##### DATASET EXTRACT

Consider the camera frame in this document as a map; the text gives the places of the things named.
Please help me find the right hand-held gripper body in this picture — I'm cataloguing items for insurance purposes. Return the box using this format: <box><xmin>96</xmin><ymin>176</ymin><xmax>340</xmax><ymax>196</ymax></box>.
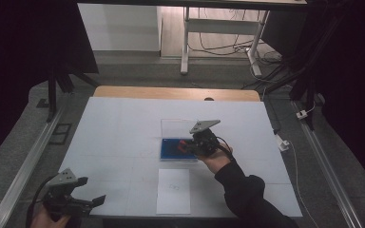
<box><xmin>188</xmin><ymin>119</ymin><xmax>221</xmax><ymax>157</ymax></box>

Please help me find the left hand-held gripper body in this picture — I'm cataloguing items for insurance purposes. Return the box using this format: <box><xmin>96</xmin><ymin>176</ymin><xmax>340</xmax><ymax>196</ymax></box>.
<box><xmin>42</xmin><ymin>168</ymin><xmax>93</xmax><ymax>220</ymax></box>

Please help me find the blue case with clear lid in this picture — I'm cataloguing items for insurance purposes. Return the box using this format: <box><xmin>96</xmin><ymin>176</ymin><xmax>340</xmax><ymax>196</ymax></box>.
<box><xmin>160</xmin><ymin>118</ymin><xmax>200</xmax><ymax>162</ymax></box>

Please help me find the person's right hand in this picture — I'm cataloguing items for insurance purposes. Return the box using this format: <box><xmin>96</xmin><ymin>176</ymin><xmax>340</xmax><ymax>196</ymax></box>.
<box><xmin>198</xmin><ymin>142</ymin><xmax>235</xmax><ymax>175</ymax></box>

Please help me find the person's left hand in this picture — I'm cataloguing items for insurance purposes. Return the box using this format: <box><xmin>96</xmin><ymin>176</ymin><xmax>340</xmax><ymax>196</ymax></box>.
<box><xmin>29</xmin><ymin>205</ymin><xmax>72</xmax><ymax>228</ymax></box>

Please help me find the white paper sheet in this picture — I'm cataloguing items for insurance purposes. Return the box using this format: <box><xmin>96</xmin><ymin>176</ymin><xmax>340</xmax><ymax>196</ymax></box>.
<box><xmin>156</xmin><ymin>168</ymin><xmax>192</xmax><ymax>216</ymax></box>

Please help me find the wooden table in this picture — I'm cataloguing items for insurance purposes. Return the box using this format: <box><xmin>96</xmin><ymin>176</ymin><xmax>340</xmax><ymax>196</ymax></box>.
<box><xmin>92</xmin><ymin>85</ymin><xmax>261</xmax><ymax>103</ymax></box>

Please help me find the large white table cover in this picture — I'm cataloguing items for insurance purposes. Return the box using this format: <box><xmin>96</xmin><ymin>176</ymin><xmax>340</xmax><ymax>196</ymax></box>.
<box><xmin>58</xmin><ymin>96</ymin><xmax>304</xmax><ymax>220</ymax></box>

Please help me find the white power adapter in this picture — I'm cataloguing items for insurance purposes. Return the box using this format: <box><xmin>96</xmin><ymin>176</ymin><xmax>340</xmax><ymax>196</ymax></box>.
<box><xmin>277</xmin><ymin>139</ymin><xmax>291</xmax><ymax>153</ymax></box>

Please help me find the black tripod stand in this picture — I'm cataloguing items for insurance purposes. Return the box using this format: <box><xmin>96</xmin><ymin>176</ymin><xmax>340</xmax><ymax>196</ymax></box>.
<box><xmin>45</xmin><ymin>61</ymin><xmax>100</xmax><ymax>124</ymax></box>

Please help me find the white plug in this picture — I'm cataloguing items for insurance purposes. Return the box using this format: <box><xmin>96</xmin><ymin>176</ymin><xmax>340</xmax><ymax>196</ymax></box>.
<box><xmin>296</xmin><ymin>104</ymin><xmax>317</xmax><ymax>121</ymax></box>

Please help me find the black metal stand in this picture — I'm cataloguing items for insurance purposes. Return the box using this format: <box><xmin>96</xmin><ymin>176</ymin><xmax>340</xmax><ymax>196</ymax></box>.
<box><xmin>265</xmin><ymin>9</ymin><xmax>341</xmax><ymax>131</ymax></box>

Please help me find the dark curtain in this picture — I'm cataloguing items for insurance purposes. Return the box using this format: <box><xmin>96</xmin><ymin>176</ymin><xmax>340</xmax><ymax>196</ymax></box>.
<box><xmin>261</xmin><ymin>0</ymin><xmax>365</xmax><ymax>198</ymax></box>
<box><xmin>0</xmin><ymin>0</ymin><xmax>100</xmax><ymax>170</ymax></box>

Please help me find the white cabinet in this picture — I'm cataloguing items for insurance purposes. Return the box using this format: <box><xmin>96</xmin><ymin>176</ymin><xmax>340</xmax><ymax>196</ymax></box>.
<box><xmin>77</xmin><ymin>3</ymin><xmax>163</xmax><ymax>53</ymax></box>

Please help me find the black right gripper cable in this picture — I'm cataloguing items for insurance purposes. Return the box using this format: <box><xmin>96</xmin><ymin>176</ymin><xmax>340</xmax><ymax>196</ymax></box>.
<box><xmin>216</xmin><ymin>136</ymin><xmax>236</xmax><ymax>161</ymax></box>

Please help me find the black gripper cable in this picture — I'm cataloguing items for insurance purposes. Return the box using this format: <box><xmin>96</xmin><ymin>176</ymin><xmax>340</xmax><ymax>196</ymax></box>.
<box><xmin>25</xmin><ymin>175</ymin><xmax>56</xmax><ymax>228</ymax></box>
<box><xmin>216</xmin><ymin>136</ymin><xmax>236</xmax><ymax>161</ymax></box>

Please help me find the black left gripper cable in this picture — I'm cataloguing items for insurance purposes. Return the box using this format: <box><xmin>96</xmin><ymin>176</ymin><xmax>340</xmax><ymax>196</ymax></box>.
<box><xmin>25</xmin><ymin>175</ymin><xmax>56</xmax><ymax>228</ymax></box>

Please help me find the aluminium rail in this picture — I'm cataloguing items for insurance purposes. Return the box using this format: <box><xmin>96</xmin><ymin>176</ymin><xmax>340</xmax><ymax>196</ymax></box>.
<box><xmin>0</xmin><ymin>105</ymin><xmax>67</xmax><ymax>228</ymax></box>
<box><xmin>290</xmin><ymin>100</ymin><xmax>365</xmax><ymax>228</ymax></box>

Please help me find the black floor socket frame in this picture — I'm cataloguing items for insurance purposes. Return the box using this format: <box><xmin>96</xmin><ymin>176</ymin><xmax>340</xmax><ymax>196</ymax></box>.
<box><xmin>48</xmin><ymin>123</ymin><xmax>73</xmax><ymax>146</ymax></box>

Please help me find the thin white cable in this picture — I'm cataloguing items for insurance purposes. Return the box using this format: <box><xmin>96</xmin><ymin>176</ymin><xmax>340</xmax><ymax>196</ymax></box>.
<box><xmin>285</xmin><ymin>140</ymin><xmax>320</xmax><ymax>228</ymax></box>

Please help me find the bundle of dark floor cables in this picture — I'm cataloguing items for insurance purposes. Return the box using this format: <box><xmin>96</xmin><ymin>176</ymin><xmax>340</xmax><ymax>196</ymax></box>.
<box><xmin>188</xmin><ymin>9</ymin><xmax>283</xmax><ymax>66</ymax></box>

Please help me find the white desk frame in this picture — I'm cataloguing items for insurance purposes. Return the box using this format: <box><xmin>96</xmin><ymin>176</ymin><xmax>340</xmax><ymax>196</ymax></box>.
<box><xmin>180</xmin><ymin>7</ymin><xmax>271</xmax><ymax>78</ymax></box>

##########
##### DATASET EXTRACT

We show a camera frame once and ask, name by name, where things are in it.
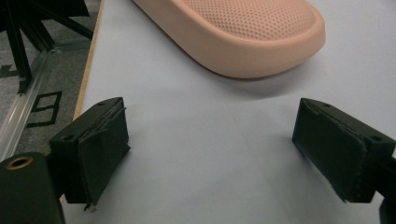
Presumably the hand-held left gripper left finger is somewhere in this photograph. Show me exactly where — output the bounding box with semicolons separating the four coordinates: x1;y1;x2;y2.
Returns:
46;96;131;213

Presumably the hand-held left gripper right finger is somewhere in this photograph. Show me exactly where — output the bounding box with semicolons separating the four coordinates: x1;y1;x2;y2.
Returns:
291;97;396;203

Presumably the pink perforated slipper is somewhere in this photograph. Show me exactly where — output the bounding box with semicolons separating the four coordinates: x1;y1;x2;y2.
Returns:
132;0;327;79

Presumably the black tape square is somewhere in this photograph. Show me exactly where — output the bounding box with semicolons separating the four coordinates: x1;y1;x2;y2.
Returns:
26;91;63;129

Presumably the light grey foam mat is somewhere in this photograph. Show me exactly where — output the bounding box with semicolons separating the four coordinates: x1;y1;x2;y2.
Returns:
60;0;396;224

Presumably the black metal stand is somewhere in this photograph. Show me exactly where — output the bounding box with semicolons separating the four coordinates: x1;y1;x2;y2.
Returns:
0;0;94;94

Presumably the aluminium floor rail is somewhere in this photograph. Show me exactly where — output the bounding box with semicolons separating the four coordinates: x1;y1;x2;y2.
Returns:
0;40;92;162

##########

→ WHAT THE EXERCISE ASKS
Counting only lines that hold the word "frame", say how many there are in the listing above and add nothing.

→ ANSWER TO THE EXERCISE
4